The Sissy Boudoir also boasts oversized dressing-room mirrors to assist with the costume changes. Then again, there are big mirrors in just about every room of the dungeon; Elle guesses there are forty throughout the sprawling facility.
Those psychological nuances extend to all sorts of physical tools and instruments used in various dungeon scenarios. A medical-themed room looks something straight out of a slasher film, with an old-school X-ray machine, an anesthesia device, a stomach pump and a “birthing chair” from the early 1900s with metal stirrups. Elle found that on Craiglist, and says the widow and daughter of a recently deceased urologist sold it to her. "They gave it to me on the condition that I wouldn't perform abortions, which I agreed to,” Elle recalls. “But they probably wouldn't have given it to me if they knew what it was really for..."
The entire dungeon is immaculate. The dommes always use towels wherever bare skin might touch any benches or frames, so, as Elle notes, “there are no snail trails anywhere." From the music playing over speakers to the smells to the lighting, "every detail affects the situation,” she explains.
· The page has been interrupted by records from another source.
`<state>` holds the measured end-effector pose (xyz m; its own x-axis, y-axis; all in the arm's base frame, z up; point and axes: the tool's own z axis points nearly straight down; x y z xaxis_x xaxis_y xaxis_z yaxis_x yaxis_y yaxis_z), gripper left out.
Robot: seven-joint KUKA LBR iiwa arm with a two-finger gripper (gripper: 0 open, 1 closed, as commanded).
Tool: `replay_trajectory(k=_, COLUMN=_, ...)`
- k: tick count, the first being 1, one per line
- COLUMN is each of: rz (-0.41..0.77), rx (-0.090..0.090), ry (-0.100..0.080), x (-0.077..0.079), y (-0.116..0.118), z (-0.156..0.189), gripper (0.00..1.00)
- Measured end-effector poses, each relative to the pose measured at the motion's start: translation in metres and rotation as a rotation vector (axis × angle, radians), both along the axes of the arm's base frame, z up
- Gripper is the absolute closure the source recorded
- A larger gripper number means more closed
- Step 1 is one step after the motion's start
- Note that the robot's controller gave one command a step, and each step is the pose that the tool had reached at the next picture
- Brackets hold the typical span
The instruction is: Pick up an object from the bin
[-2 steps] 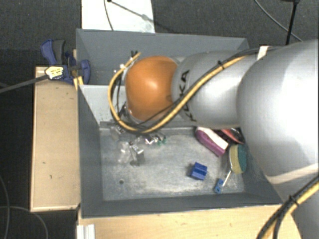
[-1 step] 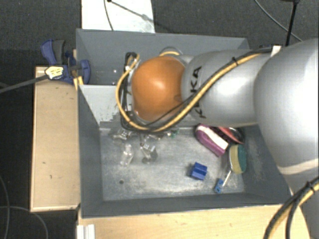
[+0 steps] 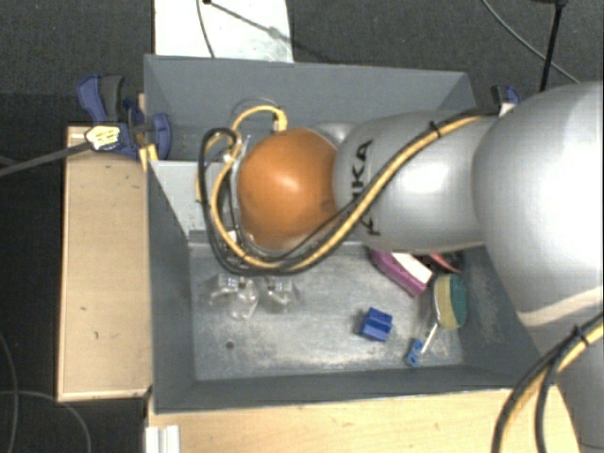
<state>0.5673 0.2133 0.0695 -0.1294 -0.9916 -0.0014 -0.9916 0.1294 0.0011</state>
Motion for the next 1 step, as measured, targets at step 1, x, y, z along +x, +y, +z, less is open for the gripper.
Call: replay_trajectory(k=1, rz=-0.010, rx=0.001, ry=0.002, x=0.0001, y=0.0007, z=0.0007, gripper=0.00)
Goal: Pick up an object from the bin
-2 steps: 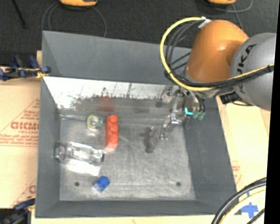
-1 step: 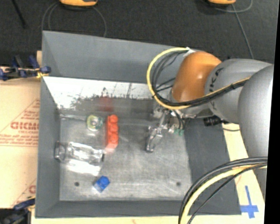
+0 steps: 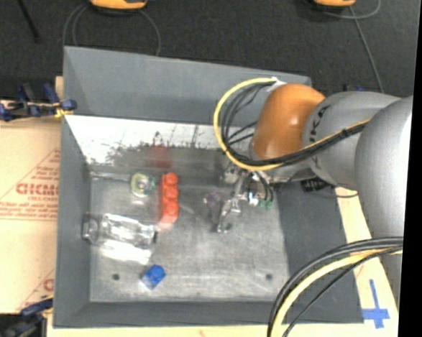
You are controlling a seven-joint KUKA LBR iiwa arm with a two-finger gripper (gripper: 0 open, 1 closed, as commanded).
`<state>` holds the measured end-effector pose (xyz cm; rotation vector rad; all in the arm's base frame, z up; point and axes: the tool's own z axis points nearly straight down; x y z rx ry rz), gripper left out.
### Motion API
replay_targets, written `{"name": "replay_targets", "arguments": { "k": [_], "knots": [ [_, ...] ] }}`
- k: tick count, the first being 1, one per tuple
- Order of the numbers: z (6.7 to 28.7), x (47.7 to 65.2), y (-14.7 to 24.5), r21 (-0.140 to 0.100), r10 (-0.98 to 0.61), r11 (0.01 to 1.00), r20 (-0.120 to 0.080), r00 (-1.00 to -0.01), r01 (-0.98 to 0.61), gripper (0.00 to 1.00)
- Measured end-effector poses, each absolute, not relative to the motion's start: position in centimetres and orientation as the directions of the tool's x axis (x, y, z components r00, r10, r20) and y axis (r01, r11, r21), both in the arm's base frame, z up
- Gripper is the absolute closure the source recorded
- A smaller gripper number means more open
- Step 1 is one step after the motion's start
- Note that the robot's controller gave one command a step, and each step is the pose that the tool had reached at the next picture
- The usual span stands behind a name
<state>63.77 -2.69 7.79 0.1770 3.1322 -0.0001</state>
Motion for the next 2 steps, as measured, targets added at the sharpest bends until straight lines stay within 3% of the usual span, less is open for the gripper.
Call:
{"name": "replay_targets", "arguments": {
  "k": [1, 2],
  "knots": [
    [7.58, 62.52, -1.43, 0.002, 0.217, 0.976, -0.017, -0.976, 0.217, 0.0],
    [7.73, 62.58, -1.38, 0.003, 0.216, 0.976, -0.019, -0.976, 0.216, 1.0]
  ]
}}
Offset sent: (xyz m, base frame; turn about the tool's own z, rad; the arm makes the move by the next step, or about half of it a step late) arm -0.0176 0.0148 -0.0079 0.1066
The instruments lined up in various wall-mounted cases throughout the dungeon include such industry favorites as cock-and-balls torture devices, but there are also some unexpected tools, like a metal clamp designed to hold onto deep-dish pizza containers. Elle and Victoria call such commonplace items “pervertables,” since their standard use is perverted once it enters their realm. “When I saw the pizza clamp, I saw a nipple device,” Elle quips. Target and Home Depot, which they jokingly call “Domme Depot,” are both great places to find pervertables, they say.
“We're in a gray area,” notes Elle. “There are no laws in Colorado that govern BDSM. But there are laws in some states — at least one state – where you can't even spank someone on their bare ass and take money. Plus, the prostitution penal codes are intentionally vague,” she continues. “They say, 'value exchanged for sexual gratification,' but that can mean so many different things. There are people locally who've been tried and found guilty when they took money to watch someone masturbate — they didn't even touch the person. We have to be careful.”
They’re also careful about following city code. The Mile High Dungeon receives regular fire-department inspections; Victoria jokes that during the first fire department visit, there were two firemen, and ever since there have been at least four men at every inspection.
They want to be sure that they’re here for the people who need them. "This is our sacred space. Within this space, lives change. People bare their souls. They bare the most intimate parts of themselves psychologically and physically,” Elle says. “For me, I'm about raising energy up, helping people evolve and grow. And the sexual piece of ourselves — gender, what our boundaries are, what we're okay with — is a development that has been stifled by shame and weirdness in our society. We really need to get real about sex, period. I think a lot of abuse stems from the shaming and weirdness that humans attach to sex. So we need to back up a little bit and look at, in a reasonable and compassionate way, our bodies and sexuality and all these people who think they are entitled to limit what other people do, whether it's because they're gay or sex workers or swingers or polyamorous. It's time to move past all of that and grow up."